Canada developed a pandemic response plan in 2009, which would serve as the foundation for any shift in the official response to the current outbreak, she said.
The response plan includes accelerating research work here and contributing to international efforts to develop a vaccine abroad. Tam said it also could lead to expanding laboratory testing capabilities and access to diagnostic tools, and taking stock of essential supplies to make sure authorities don’t run short. She added that Canada’s course of action would be much the same whether the WHO declares a pandemic or not.
Health Minister Patty Hajdu said Monday that a pandemic declaration by the WHO would render travel restrictions meaningless because it would mean that efforts to contain the virus had failed.
“As the window closes in terms of stopping the global spread, as we watch the WHO assess whether or not this is a full pandemic, obviously our attention turns more toward our domestic preparedness and what Canada can do to make sure our system and structures are ready for a change in our own population,” she said.
The WHO said today that China has reported 77,362 cases of COVID-19, including 2,618 deaths.
Outside China, there are now 2,074 cases in 28 countries, including 10 in Canada, and 23 related deaths.
Despite the rising numbers, WHO Director General Tedros Adhanom Ghebreyesus said officials are encouraged by the fact that the number of new cases continues to decline in China.
The epidemic peaked between Jan. 23 and Feb. 2 and has been steadily declining since, he said.
Tedros said a decision on whether to declare a pandemic is based on an ongoing assessment of the geographical spread of the virus, the severity of the disease and its impact on society.
“For the moment, we are not witnessing the uncontained global spread of this virus, and we are not witnessing large-scale severe disease or death,” he said.
“Does this virus have pandemic potential? Absolutely it has. Are we there yet? From our assessment, not yet.”
Tedros said labelling the outbreak a pandemic could create unnecessary fear.
Tam said that the goal now is to slow the spread of the virus, adding it’s difficult to stop its spread because more countries are reporting people with no or mild symptoms.
Canada has been successful so far in detecting imported cases and preventing person-to-person spread within communities, but is preparing for other scenarios, Tam said.

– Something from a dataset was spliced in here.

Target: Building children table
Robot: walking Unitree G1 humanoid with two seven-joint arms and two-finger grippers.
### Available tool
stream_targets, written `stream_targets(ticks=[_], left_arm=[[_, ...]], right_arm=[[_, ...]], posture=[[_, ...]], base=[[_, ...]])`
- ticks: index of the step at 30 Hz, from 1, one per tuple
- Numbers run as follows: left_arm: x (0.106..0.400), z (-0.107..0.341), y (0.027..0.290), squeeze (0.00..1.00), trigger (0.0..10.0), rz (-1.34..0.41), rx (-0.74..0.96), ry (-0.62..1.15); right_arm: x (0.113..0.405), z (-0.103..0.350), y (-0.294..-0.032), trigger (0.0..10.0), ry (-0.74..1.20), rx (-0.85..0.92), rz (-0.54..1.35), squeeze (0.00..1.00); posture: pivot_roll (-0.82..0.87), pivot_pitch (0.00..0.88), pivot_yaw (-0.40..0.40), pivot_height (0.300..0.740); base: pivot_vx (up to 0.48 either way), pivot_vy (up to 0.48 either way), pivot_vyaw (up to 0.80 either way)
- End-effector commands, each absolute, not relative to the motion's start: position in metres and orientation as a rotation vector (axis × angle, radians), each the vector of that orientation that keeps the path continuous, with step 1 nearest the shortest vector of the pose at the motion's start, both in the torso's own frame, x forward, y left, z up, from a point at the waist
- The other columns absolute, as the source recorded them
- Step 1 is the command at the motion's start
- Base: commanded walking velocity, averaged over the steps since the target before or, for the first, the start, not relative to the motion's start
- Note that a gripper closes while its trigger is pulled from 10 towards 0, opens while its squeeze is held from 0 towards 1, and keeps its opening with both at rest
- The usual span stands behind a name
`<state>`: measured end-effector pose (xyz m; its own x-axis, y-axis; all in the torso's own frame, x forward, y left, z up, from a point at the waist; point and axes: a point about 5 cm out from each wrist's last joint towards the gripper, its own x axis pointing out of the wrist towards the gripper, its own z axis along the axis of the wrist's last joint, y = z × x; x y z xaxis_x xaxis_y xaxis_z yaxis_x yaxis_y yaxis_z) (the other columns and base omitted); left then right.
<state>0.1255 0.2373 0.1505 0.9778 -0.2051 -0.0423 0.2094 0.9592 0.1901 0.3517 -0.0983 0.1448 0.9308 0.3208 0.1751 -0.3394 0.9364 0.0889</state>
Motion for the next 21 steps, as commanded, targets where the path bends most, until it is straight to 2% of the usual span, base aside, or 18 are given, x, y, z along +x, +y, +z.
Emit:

Tam said enhanced border control measures and messaging at airports will be broadened to include warnings to travellers returning from other countries with reported cases of coronavirus.
She said international travellers arriving at Canadian airports will be told to self-isolate if they’re experiencing flu-like symptoms.
Tam said all travellers should take general precautions and plan ahead by, for instance, making sure they have enough medication for a trip.
She repeated the standard public health messages encouraging people to wash their hands frequently, cover coughs and sneezes, keep track of federal travel health advice posted online and share travel history with health-care providers in the event of becoming sick.
BC floods: Evacuation ordered in Abbotsford area – CTV News
British Columbia says it’s prepared to use a national emergency alert system should the third in a trio of ongoing storms pose a risk to life and safety in the coming days.
Alert Ready is a Canada-wide system that allows government officials to issue public safety alerts through major television and radio broadcasters, as well as compatible wireless devices. B.C. has faced criticism for not using it during deadly natural disasters this year.
Public Safety Minister Mike Farnworth says provincial officials are working with local governments, First Nations and emergency managers, adding the province is prepared to use the system should a community feel there is an imminent threat.
Farnworth made the comment during a briefing on an ongoing series of storms in the province in which officials warned that the third one, due to make landfall Monday, could reach intensities similar to those that destroyed highways, flooded communities and prompted mass evacuations two weeks ago.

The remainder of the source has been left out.